O CAMINHO DA SERPENTE

"Reconhecer a verdade como verdade, e ao mesmo tempo como erro; viver os contrários, não os aceitando; sentir tudo de todas as maneiras, e não ser nada, no fim, senão o entendimento de tudo [...]".

"Ela atravessa todos os mistérios e não chega a conhecer nenhum, pois lhes conhece a ilusão e a lei. Assume formas com que, e em que, se nega, porque, como passa sem rasto recto, pode deixar o que foi, visto que verdadeiramente o não foi. Deixa a Cobra do Éden como pele largada, as formas que assume não são mais que peles que larga.
E quando, sem ter tido caminho, chega a Deus, ela, como não teve caminho, passa para além de Deus, pois chegou ali de fora"

- Fernando Pessoa, O Caminho da Serpente

Saúde, Irmãos ! É a Hora !


terça-feira, 23 de agosto de 2011

A onda, a água e o fundo do ser



“Olhemos para uma onda na superfície do oceano. Uma onda é uma onda. Tem um princípio e um fim. Pode ser alta ou baixa, mais ou menos bela do que outras ondas. Mas uma onda é, ao mesmo tempo, água. Água é o fundo do ser da onda. É importante que uma onda saiba que é água e não apenas uma onda. Nós, também, vivemos a nossa vida como um indivíduo. Cremos ter um princípio e um fim, cremos estar separados dos outros seres vivos. É por isso que o Buda nos aconselhou a olhar mais profundamente a fim de tocarmos o fundo do nosso ser, que é o nirvana. Tudo leva profundamente a natureza do nirvana. Tudo foi “nirvanizado”. Esse é o ensinamento do “Sutra do Lótus”. Olhamos profundamente e tocamos o tal qual da realidade. Olhando profundamente o íntimo de um seixo, de uma flor ou da nossa própria alegria, paz, aflição ou medo, tocamos a dimensão última do nosso ser e essa dimensão revelar-nos-á que o fundo do nosso ser tem a natureza do não-nascimento e da não-morte.
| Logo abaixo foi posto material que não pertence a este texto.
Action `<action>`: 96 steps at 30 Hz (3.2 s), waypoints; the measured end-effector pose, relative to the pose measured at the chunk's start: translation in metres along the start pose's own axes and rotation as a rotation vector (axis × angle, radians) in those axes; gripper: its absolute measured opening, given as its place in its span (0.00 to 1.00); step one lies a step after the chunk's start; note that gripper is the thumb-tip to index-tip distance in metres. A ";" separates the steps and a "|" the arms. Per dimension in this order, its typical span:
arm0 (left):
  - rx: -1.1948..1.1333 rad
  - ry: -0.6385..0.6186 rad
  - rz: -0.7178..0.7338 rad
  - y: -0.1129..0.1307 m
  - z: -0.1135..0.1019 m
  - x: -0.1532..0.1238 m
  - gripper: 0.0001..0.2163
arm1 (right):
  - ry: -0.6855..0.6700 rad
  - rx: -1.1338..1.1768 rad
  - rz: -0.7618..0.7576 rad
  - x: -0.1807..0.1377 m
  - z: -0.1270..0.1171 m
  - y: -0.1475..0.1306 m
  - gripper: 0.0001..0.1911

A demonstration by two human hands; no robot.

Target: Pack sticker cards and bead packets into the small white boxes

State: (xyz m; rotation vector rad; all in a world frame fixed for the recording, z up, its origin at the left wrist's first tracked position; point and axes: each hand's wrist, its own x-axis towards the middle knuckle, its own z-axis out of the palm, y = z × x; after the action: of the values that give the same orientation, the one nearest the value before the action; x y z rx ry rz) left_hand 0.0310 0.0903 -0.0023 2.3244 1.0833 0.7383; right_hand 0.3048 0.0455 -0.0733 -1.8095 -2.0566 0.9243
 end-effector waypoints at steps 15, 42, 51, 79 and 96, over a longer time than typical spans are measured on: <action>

Não temos de “atingir” o nirvana, porque nós mesmos residimos sempre no nirvana. A onda não tem de procurar água. Ela já é água. Somos um com o fundo do nosso ser. Uma vez que a onda reconheça ser água, todo o seu medo se desvanece. Uma vez que toquemos o fundo do nosso ser, uma vez que toquemos Deus ou o nirvana, também recebemos o dom do não-medo. O não-medo é a base da verdadeira felicidade. O maior dom que podemos oferecer aos outros é o nosso não-medo. Viver profundamente cada instante da nossa vida, tocar a mais funda dimensão do nosso ser, é a prática de prajña paramita. Prajña paramita é ir para além pela compreensão, pela visão profunda”

- Thich Naht Hanh, “The heart of the buddha’s teaching”, Londres, Rider, 1998, pp.211-212.

1 comentário:

rmf disse...

'temos de', 'temos que', 'temos', por certo expressões que de alguma limitam a acção, concomitantemente.
No fundo, quando as proferimos, estamos a adiar essa mesma concretização, e por vezes o que frequentemente pode ocorrer, é a não realização do que se projecta ou idealiza, do que se pretende quando se deseja.

Essa ideia, creio, ressalta e de que forma deste belíssimo ensinamento. E tudo o mais em que ele se espelha.

Só hoje li esta passagem, "A onda, a água e o fundo do ser". Em boa hora!